*Records for processing*:

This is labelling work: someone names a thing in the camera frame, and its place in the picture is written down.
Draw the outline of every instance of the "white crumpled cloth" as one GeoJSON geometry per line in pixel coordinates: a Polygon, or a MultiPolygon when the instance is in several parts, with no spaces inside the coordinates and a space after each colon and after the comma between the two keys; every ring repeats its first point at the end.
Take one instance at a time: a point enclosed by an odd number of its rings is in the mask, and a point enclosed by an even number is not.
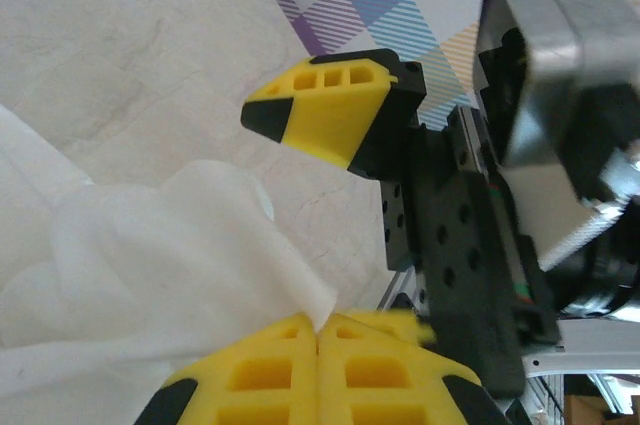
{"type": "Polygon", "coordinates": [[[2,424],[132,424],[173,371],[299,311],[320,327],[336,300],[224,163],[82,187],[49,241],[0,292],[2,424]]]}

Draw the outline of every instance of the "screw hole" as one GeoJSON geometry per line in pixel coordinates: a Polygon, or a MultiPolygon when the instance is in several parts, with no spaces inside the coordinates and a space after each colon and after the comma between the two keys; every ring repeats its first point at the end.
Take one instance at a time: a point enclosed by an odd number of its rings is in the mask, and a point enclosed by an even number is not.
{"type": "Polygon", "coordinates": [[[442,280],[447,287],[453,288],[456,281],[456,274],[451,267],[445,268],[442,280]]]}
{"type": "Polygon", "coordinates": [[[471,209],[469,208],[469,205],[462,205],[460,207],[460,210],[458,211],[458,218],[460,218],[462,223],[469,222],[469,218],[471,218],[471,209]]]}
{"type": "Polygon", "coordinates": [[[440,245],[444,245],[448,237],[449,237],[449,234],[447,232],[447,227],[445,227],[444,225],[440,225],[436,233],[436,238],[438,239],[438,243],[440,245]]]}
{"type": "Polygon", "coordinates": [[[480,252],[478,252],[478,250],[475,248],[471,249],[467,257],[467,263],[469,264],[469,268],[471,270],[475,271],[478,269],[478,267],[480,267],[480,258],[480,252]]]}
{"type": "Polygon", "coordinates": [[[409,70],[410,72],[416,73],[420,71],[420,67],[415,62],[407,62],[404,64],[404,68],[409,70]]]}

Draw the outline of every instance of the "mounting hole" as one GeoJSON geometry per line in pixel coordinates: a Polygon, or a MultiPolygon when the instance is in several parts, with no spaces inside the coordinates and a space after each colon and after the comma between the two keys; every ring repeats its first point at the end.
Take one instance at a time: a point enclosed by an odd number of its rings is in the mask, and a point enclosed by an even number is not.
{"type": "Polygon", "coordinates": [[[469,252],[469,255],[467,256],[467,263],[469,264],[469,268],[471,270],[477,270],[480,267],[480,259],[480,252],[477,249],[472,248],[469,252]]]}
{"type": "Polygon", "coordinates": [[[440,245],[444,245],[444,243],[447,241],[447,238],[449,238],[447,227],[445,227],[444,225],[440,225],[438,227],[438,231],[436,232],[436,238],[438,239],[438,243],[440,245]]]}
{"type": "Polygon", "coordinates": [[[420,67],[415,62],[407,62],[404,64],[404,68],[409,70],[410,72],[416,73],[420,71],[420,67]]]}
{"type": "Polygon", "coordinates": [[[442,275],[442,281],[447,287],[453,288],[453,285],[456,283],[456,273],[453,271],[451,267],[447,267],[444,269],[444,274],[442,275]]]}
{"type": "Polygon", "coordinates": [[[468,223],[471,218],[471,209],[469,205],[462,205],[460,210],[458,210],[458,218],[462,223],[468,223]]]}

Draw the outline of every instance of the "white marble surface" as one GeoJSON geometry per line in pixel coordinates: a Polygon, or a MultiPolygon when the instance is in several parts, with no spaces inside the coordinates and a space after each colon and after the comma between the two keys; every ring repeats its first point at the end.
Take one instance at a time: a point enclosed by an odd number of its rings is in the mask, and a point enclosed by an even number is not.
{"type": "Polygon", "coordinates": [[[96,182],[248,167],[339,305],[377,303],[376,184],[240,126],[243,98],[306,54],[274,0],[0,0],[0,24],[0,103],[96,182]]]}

*Aim of the exercise*:
Repeat each entry above exactly. Omit the pictures.

*Exercise response*:
This is labelling work: someone names a thing in the camera frame, and its place in the picture is written down.
Draw the outline of every instance of the "white crumpled cloth" as one GeoJSON geometry per line in pixel coordinates: a Polygon, or a MultiPolygon when the instance is in several parts, with no spaces inside the coordinates and a space after each colon and after the comma between the two keys; every ring repeats its first point at the end.
Take one instance at a time: a point enclosed by an odd number of its rings is in the mask, and a point enclosed by an even number is not.
{"type": "Polygon", "coordinates": [[[2,424],[132,424],[173,371],[299,311],[320,327],[336,300],[224,163],[82,187],[49,241],[0,292],[2,424]]]}

Draw the outline of every instance of the "screw hole" as one GeoJSON geometry per line in pixel coordinates: a Polygon, or a MultiPolygon when the instance is in several parts, with no spaces inside the coordinates and a space after each colon and after the comma between the two keys; every ring repeats its first point at the end.
Take one instance at a time: a point enclosed by an odd number of its rings is in the mask, and a point enclosed by an even number is not.
{"type": "Polygon", "coordinates": [[[442,280],[447,287],[453,288],[456,281],[456,274],[451,267],[445,268],[442,280]]]}
{"type": "Polygon", "coordinates": [[[471,209],[469,208],[469,205],[462,205],[460,207],[460,210],[458,211],[458,218],[460,218],[462,223],[469,222],[469,218],[471,218],[471,209]]]}
{"type": "Polygon", "coordinates": [[[440,245],[444,245],[448,237],[449,237],[449,234],[447,232],[447,227],[445,227],[444,225],[440,225],[436,233],[436,238],[438,239],[438,243],[440,245]]]}
{"type": "Polygon", "coordinates": [[[480,252],[478,252],[478,250],[475,248],[471,249],[467,257],[467,263],[469,264],[469,268],[471,270],[475,271],[478,269],[478,267],[480,267],[480,258],[480,252]]]}
{"type": "Polygon", "coordinates": [[[409,70],[410,72],[416,73],[420,71],[420,67],[415,62],[407,62],[404,64],[404,68],[409,70]]]}

Draw the outline of every instance of the "mounting hole" as one GeoJSON geometry per line in pixel coordinates: a Polygon, or a MultiPolygon when the instance is in several parts, with no spaces inside the coordinates and a space after each colon and after the comma between the two keys; every ring repeats its first point at the end.
Take one instance at a time: a point enclosed by an odd number of its rings is in the mask, and a point enclosed by an even number is not.
{"type": "Polygon", "coordinates": [[[469,252],[469,255],[467,256],[467,263],[469,264],[469,268],[471,270],[477,270],[480,267],[480,259],[480,252],[477,249],[472,248],[469,252]]]}
{"type": "Polygon", "coordinates": [[[440,245],[444,245],[444,243],[447,241],[447,238],[449,238],[447,227],[445,227],[444,225],[440,225],[438,227],[438,231],[436,232],[436,238],[438,239],[438,243],[440,245]]]}
{"type": "Polygon", "coordinates": [[[420,67],[415,62],[407,62],[404,64],[404,68],[409,70],[410,72],[416,73],[420,71],[420,67]]]}
{"type": "Polygon", "coordinates": [[[442,275],[442,281],[447,287],[453,288],[453,285],[456,283],[456,273],[453,271],[451,267],[447,267],[444,269],[444,274],[442,275]]]}
{"type": "Polygon", "coordinates": [[[468,223],[471,218],[471,209],[469,205],[462,205],[460,210],[458,210],[458,218],[462,223],[468,223]]]}

Draw the outline of every instance of the "white marble surface" as one GeoJSON geometry per line in pixel coordinates: a Polygon, or a MultiPolygon when the instance is in several parts, with no spaces inside the coordinates and a space after each colon and after the comma between the two keys; every ring repeats its first point at the end.
Take one instance at a time: a point enclosed by an odd number of its rings is in the mask, and a point enclosed by an even number is not.
{"type": "Polygon", "coordinates": [[[96,182],[248,167],[339,305],[377,303],[376,184],[240,126],[243,98],[306,54],[274,0],[0,0],[0,24],[0,103],[96,182]]]}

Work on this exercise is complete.